**Task description**
Nothing is needed except the lines below that run from the one with "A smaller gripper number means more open" through the one with "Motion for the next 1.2", repeated exactly.

**Material for this task**

---

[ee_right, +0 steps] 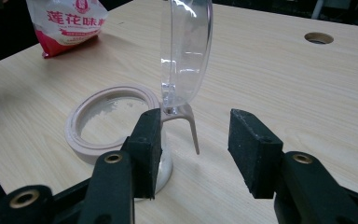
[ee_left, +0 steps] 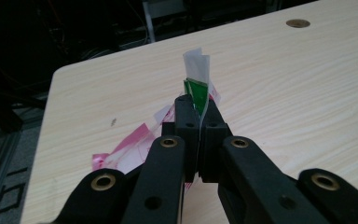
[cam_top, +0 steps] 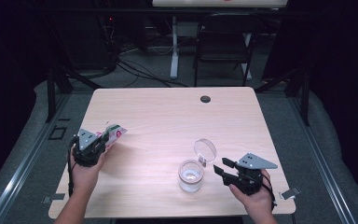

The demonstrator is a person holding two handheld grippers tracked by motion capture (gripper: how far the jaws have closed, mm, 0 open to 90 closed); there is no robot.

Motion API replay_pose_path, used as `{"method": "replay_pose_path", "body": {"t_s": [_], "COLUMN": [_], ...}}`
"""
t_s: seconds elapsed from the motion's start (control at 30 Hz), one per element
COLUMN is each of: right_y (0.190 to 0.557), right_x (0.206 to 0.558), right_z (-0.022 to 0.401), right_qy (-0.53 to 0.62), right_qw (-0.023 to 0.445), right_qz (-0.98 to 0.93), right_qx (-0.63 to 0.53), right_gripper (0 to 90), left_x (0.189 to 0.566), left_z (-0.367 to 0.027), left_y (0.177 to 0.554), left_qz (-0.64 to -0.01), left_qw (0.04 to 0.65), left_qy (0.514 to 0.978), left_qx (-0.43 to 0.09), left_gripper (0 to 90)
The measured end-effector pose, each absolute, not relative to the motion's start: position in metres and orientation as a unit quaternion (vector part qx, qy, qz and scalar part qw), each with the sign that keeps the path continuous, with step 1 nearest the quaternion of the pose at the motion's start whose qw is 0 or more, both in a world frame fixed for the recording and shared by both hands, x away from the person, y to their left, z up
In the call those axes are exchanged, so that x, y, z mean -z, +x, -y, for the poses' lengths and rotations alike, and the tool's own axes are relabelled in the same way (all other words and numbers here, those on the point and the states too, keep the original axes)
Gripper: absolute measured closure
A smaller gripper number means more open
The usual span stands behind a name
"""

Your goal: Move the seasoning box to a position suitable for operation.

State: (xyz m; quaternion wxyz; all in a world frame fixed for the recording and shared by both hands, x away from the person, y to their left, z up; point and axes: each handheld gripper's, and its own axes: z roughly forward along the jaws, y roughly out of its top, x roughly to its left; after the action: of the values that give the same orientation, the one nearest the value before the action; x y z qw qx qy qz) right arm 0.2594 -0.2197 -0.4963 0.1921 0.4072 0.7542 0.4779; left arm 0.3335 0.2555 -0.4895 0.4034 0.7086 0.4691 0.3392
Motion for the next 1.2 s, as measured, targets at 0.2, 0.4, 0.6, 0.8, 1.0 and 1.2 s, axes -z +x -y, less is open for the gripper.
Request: {"method": "replay_pose_path", "body": {"t_s": [0.2,0.4,0.6,0.8,1.0,1.2], "right_y": [0.259,0.259,0.259,0.259,0.26,0.259], "right_x": [0.496,0.496,0.496,0.497,0.497,0.496], "right_z": [0.222,0.222,0.224,0.226,0.227,0.228], "right_qy": [0.408,0.408,0.409,0.412,0.413,0.414], "right_qw": [0.192,0.192,0.193,0.193,0.194,0.194], "right_qz": [-0.753,-0.752,-0.751,-0.748,-0.747,-0.746], "right_qx": [-0.479,-0.48,-0.481,-0.483,-0.484,-0.485], "right_gripper": [54.4,54.4,54.4,54.4,54.4,54.4], "left_x": [0.477,0.464,0.451,0.434,0.426,0.421], "left_z": [-0.267,-0.271,-0.274,-0.278,-0.272,-0.255], "left_y": [0.333,0.334,0.336,0.334,0.329,0.325], "left_qz": [-0.473,-0.473,-0.472,-0.465,-0.454,-0.436], "left_qw": [0.405,0.399,0.397,0.399,0.419,0.432], "left_qy": [0.701,0.695,0.693,0.687,0.689,0.701], "left_qx": [-0.348,-0.365,-0.374,-0.389,-0.378,-0.363], "left_gripper": [89.8,90.0,90.0,90.0,90.0,90.0]}}
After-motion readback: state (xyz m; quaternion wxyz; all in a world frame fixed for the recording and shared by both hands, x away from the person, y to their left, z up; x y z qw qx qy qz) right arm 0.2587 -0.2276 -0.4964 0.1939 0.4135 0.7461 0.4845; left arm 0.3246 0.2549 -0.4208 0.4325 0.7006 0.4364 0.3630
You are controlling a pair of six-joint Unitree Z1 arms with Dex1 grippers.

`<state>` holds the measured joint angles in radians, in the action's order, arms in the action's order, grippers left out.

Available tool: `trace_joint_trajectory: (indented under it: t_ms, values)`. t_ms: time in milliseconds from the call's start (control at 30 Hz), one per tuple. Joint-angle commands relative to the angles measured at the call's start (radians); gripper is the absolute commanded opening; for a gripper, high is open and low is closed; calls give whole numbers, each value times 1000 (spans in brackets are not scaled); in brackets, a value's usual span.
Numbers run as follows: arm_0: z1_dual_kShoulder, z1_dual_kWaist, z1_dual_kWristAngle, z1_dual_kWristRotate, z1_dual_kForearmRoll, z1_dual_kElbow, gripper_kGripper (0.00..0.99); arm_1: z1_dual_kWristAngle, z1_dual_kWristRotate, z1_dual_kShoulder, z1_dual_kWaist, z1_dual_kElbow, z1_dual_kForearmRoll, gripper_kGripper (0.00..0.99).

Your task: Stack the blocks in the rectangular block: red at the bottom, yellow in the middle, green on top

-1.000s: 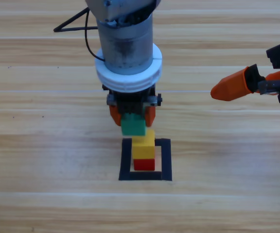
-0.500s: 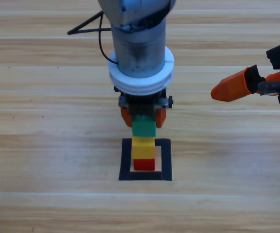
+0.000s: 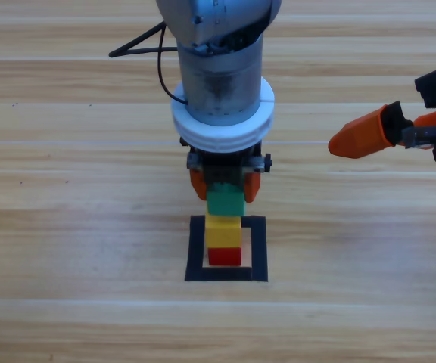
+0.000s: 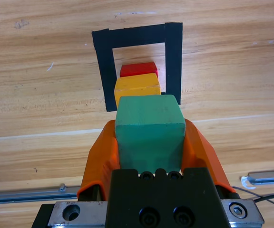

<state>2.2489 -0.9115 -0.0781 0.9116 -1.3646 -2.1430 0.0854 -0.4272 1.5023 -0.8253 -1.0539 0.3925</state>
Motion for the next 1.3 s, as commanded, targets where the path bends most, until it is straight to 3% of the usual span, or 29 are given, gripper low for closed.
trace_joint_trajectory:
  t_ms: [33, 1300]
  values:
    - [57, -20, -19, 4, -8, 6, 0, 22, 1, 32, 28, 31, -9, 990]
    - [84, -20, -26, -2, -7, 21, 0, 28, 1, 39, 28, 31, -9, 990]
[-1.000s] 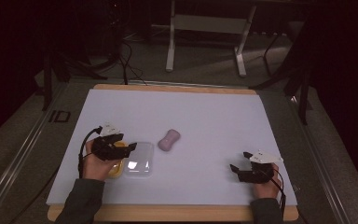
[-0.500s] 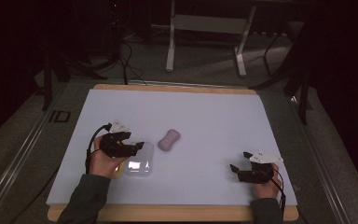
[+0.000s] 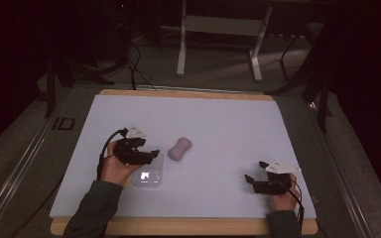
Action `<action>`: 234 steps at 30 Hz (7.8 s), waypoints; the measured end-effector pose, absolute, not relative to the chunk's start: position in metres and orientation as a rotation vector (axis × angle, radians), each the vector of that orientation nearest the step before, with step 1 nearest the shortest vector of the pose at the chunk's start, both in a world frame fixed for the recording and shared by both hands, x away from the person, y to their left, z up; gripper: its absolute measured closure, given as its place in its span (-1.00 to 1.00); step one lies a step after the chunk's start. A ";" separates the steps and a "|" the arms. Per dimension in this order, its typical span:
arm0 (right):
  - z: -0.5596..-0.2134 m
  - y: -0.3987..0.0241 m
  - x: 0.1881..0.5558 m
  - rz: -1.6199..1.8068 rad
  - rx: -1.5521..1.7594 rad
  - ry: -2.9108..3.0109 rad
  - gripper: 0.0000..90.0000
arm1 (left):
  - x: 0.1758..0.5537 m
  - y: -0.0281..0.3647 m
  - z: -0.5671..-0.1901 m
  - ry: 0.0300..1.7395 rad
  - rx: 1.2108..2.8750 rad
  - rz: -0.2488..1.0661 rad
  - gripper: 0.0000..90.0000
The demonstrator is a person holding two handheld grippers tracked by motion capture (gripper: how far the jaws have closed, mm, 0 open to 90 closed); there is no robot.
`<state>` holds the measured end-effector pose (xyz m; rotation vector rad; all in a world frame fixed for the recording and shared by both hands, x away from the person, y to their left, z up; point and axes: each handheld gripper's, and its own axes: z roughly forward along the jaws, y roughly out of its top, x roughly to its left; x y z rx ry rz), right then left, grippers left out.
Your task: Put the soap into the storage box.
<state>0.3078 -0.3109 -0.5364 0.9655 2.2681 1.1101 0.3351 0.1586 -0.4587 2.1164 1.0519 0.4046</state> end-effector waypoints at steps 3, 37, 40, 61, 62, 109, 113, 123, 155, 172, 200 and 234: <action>-0.536 -0.311 0.308 1.111 0.967 2.268 -0.54 | 0.337 0.155 -0.458 1.048 2.124 0.403 -0.25; -0.537 -0.311 0.308 1.109 0.964 2.271 -0.54 | 0.355 0.127 -0.457 0.992 2.220 0.354 -0.25; -0.537 -0.311 0.308 1.109 0.964 2.270 -0.54 | 0.357 0.125 -0.457 0.993 2.221 0.350 -0.26; -0.537 -0.310 0.308 1.106 0.962 2.273 -0.54 | 0.368 0.113 -0.463 0.979 2.282 0.338 -0.27; -0.537 -0.310 0.308 1.105 0.962 2.273 -0.55 | 0.369 0.112 -0.463 0.977 2.284 0.337 -0.27; -0.537 -0.310 0.308 1.096 0.955 2.278 -0.55 | 0.392 0.085 -0.475 0.976 2.389 0.300 -0.27; -0.537 -0.309 0.308 1.095 0.956 2.280 -0.55 | 0.393 0.084 -0.476 0.977 2.391 0.299 -0.28; -0.537 -0.309 0.308 1.092 0.955 2.280 -0.55 | 0.400 0.077 -0.482 0.992 2.421 0.279 -0.31; -0.536 -0.311 0.307 1.111 0.952 2.267 -0.56 | 0.423 0.057 -0.485 1.047 2.500 0.245 -0.33; -0.536 -0.311 0.307 1.112 0.953 2.270 -0.56 | 0.434 0.045 -0.496 1.088 2.557 0.199 -0.35; -0.536 -0.310 0.308 1.111 0.955 2.276 -0.57 | 0.444 0.021 -0.499 1.156 2.706 0.145 0.08; -0.536 -0.311 0.308 1.113 0.957 2.274 -0.57 | 0.438 0.029 -0.478 1.107 2.683 0.163 0.11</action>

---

**Solution for this task**
A smaller gripper number means more open
The usual span stands behind a name
"""

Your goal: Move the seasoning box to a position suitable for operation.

State: (xyz m; quaternion wxyz; all in a world frame fixed for the recording and shared by both hands, x away from the person, y to their left, z up; point and axes: each handheld gripper's, and its own axes: z roughly forward along the jaws, y roughly out of its top, x roughly to its left; after the action: of the values that give the same orientation, the one nearest the value before the action; x y z qw qx qy qz) right arm 0.2594 -0.2197 -0.4963 0.1921 0.4072 0.7542 0.4779; left arm 0.3335 0.2555 -0.4895 0.4034 0.7086 0.4691 0.3392
Motion for the next 1.2 s, as measured, targets at 0.2, 0.4, 0.6, 0.8, 1.0 and 1.2 s, axes -z +x -y, less is open for the gripper.

That wraps up the answer.